I would fall back to just using the CSV module and use \t
as the delimiter (https://stackoverflow.com/questions/42358259/how-to-parse-tsv-file-with-python) but I keep getting the error "delimiter" must be a 1-character string
- not sure if that a result of custom code or not.
Please preserve this line to notify @roll (lead of this repository)
Hi @cschloer,
I can't reproduce it:
from tabulator import Stream
with Stream('tmp/issue338.tsv', headers=1, format='csv', skip_rows=['#'], delimiter='\t') as stream:
print(stream.headers)
print(stream.read())
# ['Lat', 'Lon']
# [['33.6062', '-117.9312'], ['33.6062', '-117.9312'], ['33.6062', '-117.9312']]
So the original issue (not the workaround) would be reproduced as such (using format tsv):
from tabulator import Stream
with Stream('tmp/issue338.tsv', headers=1, format='tsv', skip_rows=['#']) as stream:
print(stream.headers)
print(stream.read())
I'm unable to reproduce my own issue with the ""\t"
with dataflows and standard load processor, but I think this bug still exists (with the tsv processor).
The 1 character string issue might be an issue with me upgrading to python 3.8 or something...

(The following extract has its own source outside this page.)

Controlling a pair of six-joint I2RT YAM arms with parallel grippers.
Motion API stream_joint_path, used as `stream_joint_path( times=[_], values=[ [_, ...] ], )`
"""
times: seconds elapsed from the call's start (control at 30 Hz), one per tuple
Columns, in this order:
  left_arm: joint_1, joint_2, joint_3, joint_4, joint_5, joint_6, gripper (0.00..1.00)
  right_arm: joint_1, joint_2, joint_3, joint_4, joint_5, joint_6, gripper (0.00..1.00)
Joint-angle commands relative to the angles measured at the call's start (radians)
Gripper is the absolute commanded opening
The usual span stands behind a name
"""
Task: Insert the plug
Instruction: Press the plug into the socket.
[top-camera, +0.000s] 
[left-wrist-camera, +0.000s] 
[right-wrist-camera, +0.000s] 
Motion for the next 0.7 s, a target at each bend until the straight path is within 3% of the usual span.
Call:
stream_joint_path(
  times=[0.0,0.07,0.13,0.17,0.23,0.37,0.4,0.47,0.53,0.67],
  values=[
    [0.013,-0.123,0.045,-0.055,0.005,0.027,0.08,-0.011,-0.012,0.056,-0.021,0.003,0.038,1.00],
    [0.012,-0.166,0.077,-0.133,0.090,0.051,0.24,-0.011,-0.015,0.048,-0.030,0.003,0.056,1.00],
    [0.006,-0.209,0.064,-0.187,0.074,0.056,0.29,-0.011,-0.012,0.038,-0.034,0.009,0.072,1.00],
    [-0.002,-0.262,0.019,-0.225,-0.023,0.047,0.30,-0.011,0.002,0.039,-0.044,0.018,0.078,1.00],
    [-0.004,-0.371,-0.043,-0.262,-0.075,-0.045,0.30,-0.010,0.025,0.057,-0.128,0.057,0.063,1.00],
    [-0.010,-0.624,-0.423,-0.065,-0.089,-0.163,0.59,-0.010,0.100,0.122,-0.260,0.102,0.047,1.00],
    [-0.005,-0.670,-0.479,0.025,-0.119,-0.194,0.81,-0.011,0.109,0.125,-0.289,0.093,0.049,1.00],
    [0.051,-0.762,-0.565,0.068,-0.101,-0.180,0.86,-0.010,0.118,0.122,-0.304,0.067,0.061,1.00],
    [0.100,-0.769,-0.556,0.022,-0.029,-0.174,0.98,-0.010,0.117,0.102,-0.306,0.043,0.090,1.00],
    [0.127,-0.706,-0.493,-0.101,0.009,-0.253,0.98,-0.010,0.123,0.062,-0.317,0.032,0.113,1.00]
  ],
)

Looking at the docs it actually does specify thaet it should be a 1 character string
https://docs.python.org/3/library/csv.html#csv.Dialect.delimiter
@cschloer I see. The underlying TSV library is not really developed so I think we need to switch TSV to Python CSV parsing. For now, I would recommend using csv
format.
MEGED into frictionlessdata/frictionless-py#398
Just to follow back on this, I realized that some front end library I was using was changing "\t" to "\\t" before making the request to the server. Just a note that \t is now working, but it is still not possible to delimit on a mulitcharacter string.